__Exercise requirements__.
Return, with both end lines included, exactly what the data below holds from the line with "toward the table" through the line with "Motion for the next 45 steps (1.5", though not the pictures.

__Excerpted records__.
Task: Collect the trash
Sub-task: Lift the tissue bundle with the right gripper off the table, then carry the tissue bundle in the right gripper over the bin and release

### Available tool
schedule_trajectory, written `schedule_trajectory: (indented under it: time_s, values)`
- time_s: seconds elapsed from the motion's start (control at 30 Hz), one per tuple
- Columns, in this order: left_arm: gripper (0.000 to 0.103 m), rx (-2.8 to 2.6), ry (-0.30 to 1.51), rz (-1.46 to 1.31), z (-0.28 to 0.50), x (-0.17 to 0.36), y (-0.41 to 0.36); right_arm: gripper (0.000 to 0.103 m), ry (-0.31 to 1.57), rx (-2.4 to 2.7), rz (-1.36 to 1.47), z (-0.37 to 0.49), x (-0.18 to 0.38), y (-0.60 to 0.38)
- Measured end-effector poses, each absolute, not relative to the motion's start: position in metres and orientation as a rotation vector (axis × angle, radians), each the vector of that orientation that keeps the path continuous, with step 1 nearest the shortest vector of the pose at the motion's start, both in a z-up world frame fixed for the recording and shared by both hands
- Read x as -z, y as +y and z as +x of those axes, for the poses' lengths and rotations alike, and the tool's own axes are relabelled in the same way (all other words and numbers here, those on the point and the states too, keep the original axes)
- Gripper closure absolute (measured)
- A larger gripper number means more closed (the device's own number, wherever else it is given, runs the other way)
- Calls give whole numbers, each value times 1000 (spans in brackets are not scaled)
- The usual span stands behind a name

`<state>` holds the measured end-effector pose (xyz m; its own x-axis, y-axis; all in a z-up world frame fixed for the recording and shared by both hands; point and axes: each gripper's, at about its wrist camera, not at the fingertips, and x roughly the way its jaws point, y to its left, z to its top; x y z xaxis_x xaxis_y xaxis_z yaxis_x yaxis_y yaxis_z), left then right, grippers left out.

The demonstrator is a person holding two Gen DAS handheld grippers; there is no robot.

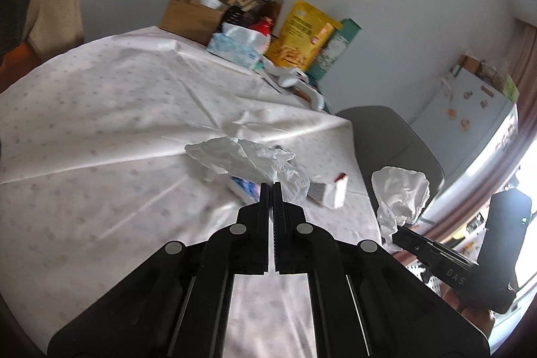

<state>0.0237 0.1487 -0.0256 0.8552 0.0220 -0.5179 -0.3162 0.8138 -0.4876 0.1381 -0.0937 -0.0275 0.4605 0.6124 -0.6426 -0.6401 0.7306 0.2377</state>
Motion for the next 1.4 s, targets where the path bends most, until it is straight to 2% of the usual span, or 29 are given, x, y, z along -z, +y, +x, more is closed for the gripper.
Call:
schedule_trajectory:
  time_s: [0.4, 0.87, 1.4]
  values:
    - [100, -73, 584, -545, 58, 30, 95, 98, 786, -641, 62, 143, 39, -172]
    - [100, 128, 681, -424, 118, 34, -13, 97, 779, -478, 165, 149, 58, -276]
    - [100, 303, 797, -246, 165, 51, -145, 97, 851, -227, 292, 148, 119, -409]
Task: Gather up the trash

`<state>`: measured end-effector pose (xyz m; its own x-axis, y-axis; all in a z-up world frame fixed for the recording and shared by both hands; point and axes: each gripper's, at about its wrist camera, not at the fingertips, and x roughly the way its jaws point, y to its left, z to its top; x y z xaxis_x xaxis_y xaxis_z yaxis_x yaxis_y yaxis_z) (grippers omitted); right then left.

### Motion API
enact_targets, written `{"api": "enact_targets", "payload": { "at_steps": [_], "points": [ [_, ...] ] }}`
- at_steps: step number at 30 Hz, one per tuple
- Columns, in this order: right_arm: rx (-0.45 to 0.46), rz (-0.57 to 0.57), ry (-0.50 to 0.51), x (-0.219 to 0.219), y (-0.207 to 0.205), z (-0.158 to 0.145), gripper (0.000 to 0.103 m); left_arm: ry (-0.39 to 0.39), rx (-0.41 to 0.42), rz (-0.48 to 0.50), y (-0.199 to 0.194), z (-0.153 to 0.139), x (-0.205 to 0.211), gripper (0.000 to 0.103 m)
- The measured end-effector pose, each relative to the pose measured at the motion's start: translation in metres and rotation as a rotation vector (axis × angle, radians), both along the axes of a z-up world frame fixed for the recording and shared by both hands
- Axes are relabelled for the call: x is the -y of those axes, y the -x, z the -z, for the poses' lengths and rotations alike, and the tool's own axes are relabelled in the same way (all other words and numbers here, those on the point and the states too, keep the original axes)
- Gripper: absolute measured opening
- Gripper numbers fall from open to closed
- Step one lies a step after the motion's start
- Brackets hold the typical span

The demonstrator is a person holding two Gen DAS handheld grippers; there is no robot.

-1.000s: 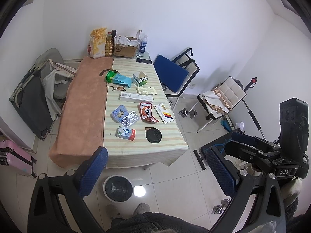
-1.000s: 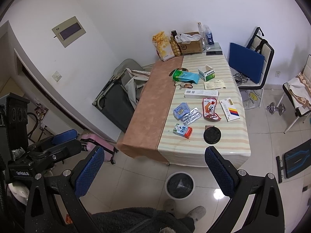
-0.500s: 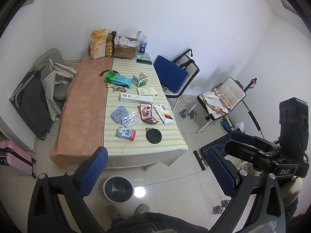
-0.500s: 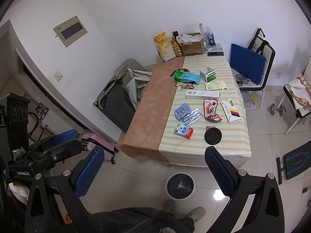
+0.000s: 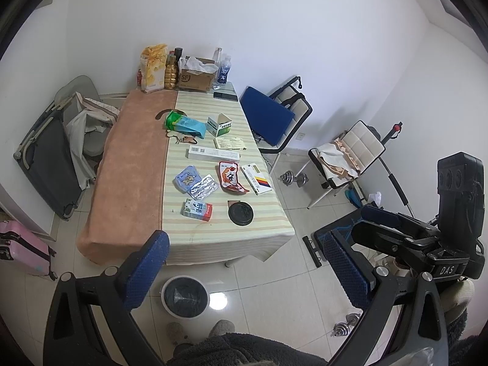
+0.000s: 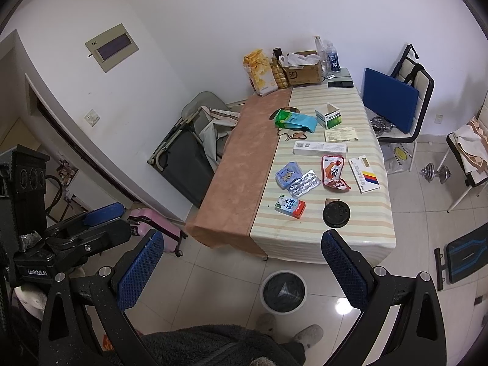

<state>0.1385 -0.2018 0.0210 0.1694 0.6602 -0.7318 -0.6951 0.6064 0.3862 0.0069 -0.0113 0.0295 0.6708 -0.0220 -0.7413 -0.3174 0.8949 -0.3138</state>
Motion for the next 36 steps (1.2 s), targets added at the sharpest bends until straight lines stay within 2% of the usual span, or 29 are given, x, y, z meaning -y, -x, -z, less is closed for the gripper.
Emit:
{"api": "enact_targets", "payload": {
  "at_steps": [17, 23, 25, 26, 29, 31, 34, 36],
  "points": [
    [-0.001, 0.003, 0.0, -0.001, -0.001, -0.001, 0.103, 0.001, 0.001, 0.008, -0.002, -0.003, 0.003, 0.103],
    [-0.004, 0.017, 0.004, -0.008, 0.0, 0.0, 0.103, -0.002, -0.008, 0.021, -0.006, 0.007, -0.003, 0.103],
    [-0.009, 0.035, 0.003, -0.011, -0.002, 0.0, 0.103, -0.029, -0.026, 0.005, -0.009, 0.012, -0.009, 0.103],
    [-0.012, 0.052, 0.003, -0.013, -0.003, 0.001, 0.103, -0.073, -0.045, -0.016, -0.014, 0.014, -0.012, 0.103],
    [0.0, 0.139, 0.031, -0.016, -0.014, 0.007, 0.103, -0.241, -0.113, -0.102, -0.032, 0.033, -0.024, 0.103],
    [0.02, 0.217, 0.091, -0.02, -0.025, 0.019, 0.103, -0.294, -0.161, -0.138, -0.05, 0.053, -0.037, 0.103],
    [0.037, 0.313, 0.178, -0.026, -0.044, 0.046, 0.103, -0.287, -0.248, -0.164, -0.078, 0.097, -0.065, 0.103],
    [0.02, 0.371, 0.24, -0.031, -0.063, 0.075, 0.103, -0.261, -0.316, -0.182, -0.099, 0.129, -0.082, 0.103]
  ]
}}
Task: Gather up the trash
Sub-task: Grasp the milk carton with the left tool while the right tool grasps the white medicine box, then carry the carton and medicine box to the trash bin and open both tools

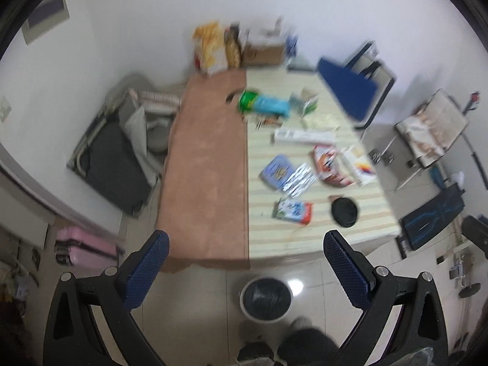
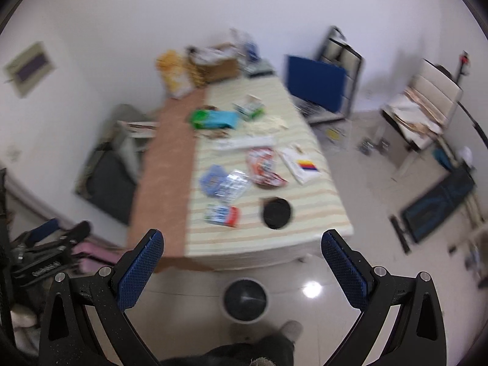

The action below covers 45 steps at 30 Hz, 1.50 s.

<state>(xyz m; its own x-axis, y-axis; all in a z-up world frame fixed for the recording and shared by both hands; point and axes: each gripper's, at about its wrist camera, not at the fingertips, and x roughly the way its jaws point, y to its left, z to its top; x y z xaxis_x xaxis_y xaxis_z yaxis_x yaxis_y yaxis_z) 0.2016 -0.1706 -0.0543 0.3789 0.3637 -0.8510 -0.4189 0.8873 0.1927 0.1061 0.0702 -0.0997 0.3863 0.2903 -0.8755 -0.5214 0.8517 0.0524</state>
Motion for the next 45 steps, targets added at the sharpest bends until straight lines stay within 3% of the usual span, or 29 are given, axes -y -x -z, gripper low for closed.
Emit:
{"api": "enact_targets", "payload": {
  "at_steps": [6, 10, 14, 18, 22, 23, 24, 27, 31, 34, 35, 40, 45],
  "points": [
    [-0.116, 0.101, 0.106, -0.002, -0.074, 0.096, 0.103, 0.158, -0.167, -0.155, -0.053, 0.098, -0.03, 0.103],
    [-0.165, 0.106, 0.173, -0.004, -0.137, 0.151, 0.103, 0.35, -0.259, -0.324, -0.084, 0.166, -0.044, 0.102],
    [-0.2, 0.078, 0.239, -0.014, -0.208, 0.205, 0.103, 0.57, -0.268, -0.515, -0.109, 0.223, -0.05, 0.102],
    [-0.251, 0.039, 0.299, -0.025, -0.275, 0.259, 0.103, 0.727, -0.256, -0.654, -0.14, 0.267, -0.049, 0.095],
    [-0.302, -0.002, 0.34, -0.042, -0.32, 0.305, 0.103, 0.849, -0.233, -0.801, -0.148, 0.295, -0.049, 0.07],
    [-0.314, -0.022, 0.343, -0.049, -0.33, 0.317, 0.103, 0.855, -0.233, -0.828, -0.146, 0.297, -0.05, 0.067],
    [-0.317, -0.04, 0.348, -0.054, -0.336, 0.324, 0.103, 0.845, -0.236, -0.846, -0.144, 0.296, -0.049, 0.055],
    [-0.324, -0.091, 0.357, -0.076, -0.35, 0.348, 0.103, 0.771, -0.265, -0.78, -0.145, 0.285, -0.046, 0.055],
    [-0.335, -0.143, 0.367, -0.1, -0.359, 0.371, 0.102, 0.488, -0.389, -0.566, -0.157, 0.259, -0.04, 0.054],
    [-0.336, -0.173, 0.398, -0.111, -0.359, 0.383, 0.083, 0.346, -0.453, -0.461, -0.161, 0.246, -0.034, 0.054],
    [-0.307, -0.183, 0.424, -0.112, -0.355, 0.381, 0.08, 0.335, -0.456, -0.448, -0.161, 0.243, -0.033, 0.054],
    [-0.379, -0.222, 0.433, -0.097, -0.337, 0.381, 0.079, 0.359, -0.44, -0.452, -0.163, 0.235, -0.031, 0.049],
    [-0.342, -0.248, 0.465, -0.092, -0.326, 0.377, 0.08, 0.352, -0.433, -0.444, -0.153, 0.223, -0.031, 0.046]
  ]
}}
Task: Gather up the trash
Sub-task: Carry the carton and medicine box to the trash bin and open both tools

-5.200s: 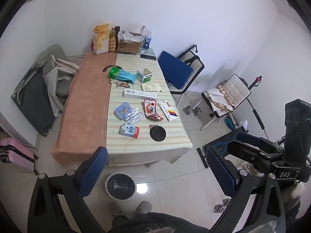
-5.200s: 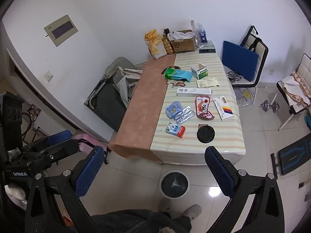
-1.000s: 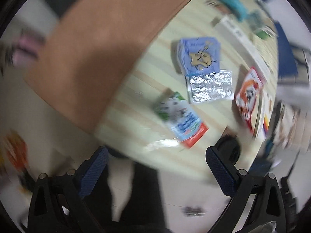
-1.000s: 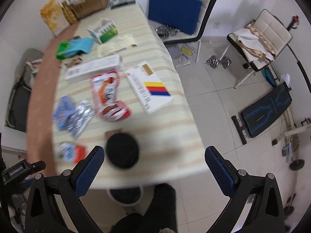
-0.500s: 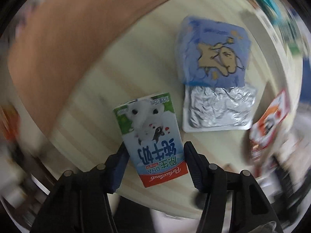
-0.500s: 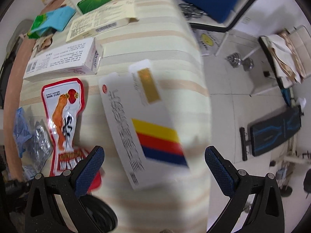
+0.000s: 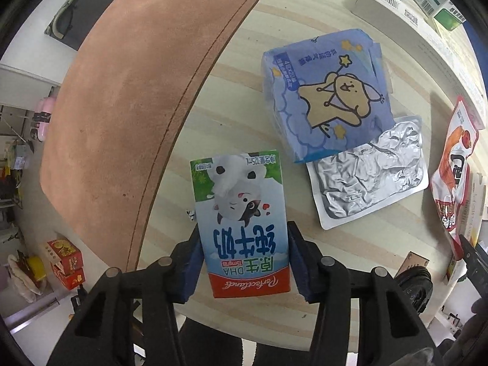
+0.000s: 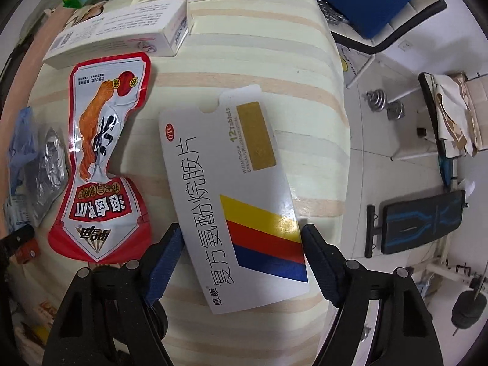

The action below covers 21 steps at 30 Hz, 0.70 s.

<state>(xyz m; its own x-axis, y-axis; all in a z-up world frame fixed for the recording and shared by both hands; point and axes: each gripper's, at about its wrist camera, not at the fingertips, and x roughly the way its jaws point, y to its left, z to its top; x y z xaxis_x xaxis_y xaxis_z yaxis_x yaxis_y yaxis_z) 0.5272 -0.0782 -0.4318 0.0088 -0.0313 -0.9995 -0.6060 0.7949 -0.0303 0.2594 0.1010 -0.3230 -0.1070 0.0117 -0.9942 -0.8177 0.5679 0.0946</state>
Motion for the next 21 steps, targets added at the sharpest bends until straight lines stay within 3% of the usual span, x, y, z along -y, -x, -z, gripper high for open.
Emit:
{"api": "enact_targets", "payload": {
  "at_steps": [6, 10, 17, 18, 20, 21],
  "points": [
    [0.006, -0.01, -0.002, 0.003, 0.002, 0.0, 0.078, -0.057, 0.003, 0.049, -0.022, -0.013, 0.008, 0.046],
    [0.007, 0.026, -0.033, 0.011, 0.016, -0.014, 0.078, -0.117, 0.027, 0.088, -0.022, -0.05, 0.017, 0.046],
    [0.081, 0.051, -0.132, 0.016, 0.062, -0.074, 0.078, -0.232, 0.136, 0.204, -0.017, -0.134, 0.07, 0.046],
    [0.092, 0.056, -0.147, 0.017, 0.071, -0.084, 0.078, -0.243, 0.153, 0.221, -0.014, -0.127, 0.075, 0.046],
    [0.114, 0.069, -0.182, 0.02, 0.093, -0.105, 0.078, -0.267, 0.191, 0.262, -0.005, -0.143, 0.09, 0.046],
    [0.123, 0.074, -0.195, 0.021, 0.102, -0.113, 0.078, -0.271, 0.211, 0.28, 0.007, -0.132, 0.081, 0.046]
  ]
}}
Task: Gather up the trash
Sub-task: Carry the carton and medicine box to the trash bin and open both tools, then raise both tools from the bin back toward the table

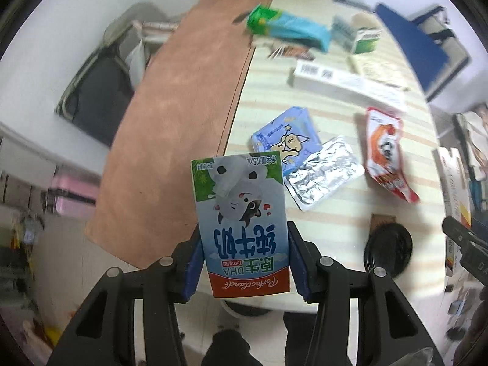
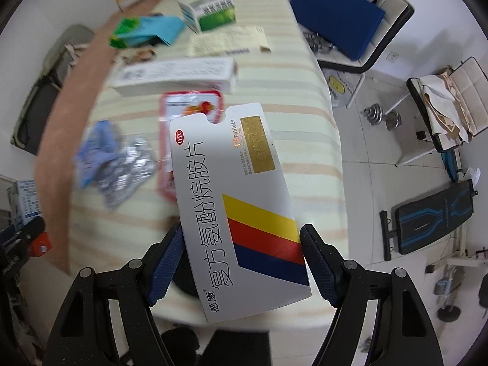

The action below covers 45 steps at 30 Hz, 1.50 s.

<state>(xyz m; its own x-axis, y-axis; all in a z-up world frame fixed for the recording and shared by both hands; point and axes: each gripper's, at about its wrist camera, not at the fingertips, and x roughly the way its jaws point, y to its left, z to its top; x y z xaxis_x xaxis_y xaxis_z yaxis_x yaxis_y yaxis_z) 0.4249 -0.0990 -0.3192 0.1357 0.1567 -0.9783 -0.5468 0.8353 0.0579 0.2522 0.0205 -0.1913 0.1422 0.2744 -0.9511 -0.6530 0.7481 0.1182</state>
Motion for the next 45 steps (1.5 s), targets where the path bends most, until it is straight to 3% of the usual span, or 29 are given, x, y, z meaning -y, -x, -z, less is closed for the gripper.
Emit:
{"api": "enact_targets", "payload": {
  "at_steps": [4, 9, 14, 17, 22, 32, 33, 34, 35, 37, 38, 39, 40, 45],
  "points": [
    [0.021, 0.048, -0.069, 0.005, 0.049, -0.034, 0.078, 0.002, 0.065, 0.09, 0.039, 0.007, -0.012, 0.046],
    [0.037, 0.136, -0.125, 0.025, 0.138, -0.062, 0.078, 0.032, 0.103, 0.206, 0.098, 0.011, -0.005, 0.046],
    [-0.037, 0.219, -0.115, 0.048, 0.235, -0.039, 0.078, 0.167, 0.055, 0.253, 0.161, 0.05, -0.002, 0.046],
    [-0.117, 0.248, -0.067, 0.058, 0.28, 0.001, 0.078, 0.274, -0.012, 0.255, 0.184, 0.1, 0.001, 0.046],
    [-0.277, 0.29, 0.01, 0.072, 0.328, 0.102, 0.078, 0.421, -0.097, 0.215, 0.203, 0.199, -0.001, 0.046],
    [-0.45, 0.328, 0.066, 0.075, 0.352, 0.328, 0.078, 0.603, -0.182, 0.121, 0.189, 0.416, -0.027, 0.051],
    [-0.464, 0.33, 0.059, 0.074, 0.352, 0.348, 0.078, 0.599, -0.19, 0.121, 0.189, 0.428, -0.03, 0.063],
    [-0.485, 0.321, 0.054, 0.073, 0.352, 0.369, 0.078, 0.591, -0.197, 0.121, 0.189, 0.442, -0.033, 0.083],
    [-0.504, 0.314, 0.049, 0.072, 0.351, 0.388, 0.078, 0.588, -0.194, 0.121, 0.191, 0.45, -0.034, 0.09],
    [-0.518, 0.304, 0.026, 0.067, 0.353, 0.421, 0.085, 0.547, -0.203, 0.126, 0.194, 0.467, -0.04, 0.093],
    [-0.517, 0.298, 0.025, 0.065, 0.353, 0.431, 0.1, 0.517, -0.211, 0.131, 0.196, 0.472, -0.041, 0.094],
    [-0.511, 0.291, 0.024, 0.067, 0.352, 0.439, 0.103, 0.493, -0.217, 0.136, 0.2, 0.474, -0.041, 0.096],
    [-0.499, 0.283, 0.025, 0.065, 0.354, 0.446, 0.103, 0.465, -0.22, 0.143, 0.203, 0.477, -0.042, 0.102],
    [-0.408, 0.252, 0.132, 0.06, 0.357, 0.452, 0.103, 0.346, -0.257, 0.175, 0.217, 0.473, -0.038, 0.103]
  ]
}}
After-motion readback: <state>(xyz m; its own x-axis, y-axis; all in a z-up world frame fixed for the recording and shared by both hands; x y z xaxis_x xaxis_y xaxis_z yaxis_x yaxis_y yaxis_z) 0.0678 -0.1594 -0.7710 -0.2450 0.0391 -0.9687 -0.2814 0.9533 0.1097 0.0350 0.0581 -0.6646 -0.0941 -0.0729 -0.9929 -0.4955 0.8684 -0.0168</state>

__Solution for this problem__.
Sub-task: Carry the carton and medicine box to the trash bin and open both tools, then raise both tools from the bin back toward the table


The action below covers 45 steps at 30 Hz, 1.50 s.

<state>(xyz m; its own x-axis, y-axis; all in a z-up world frame fixed for the recording and shared by both hands; point and axes: each gripper's, at about its wrist camera, not at the fingertips, and x roughly the way its jaws point, y to its left, z to its top; x y z xaxis_x xaxis_y xaxis_z yaxis_x yaxis_y yaxis_z) 0.4249 -0.0990 -0.3192 0.1357 0.1567 -0.9783 -0.5468 0.8353 0.0579 0.2522 0.0205 -0.1913 0.1422 0.2744 -0.9511 -0.6530 0.7481 0.1182</state>
Motion for the next 45 steps (1.5 s), targets where the path bends most, until it is straight to 3% of the usual span, or 29 are given, x, y, z meaning -y, -x, -z, less is closed for the gripper.

This exercise has been fully answered.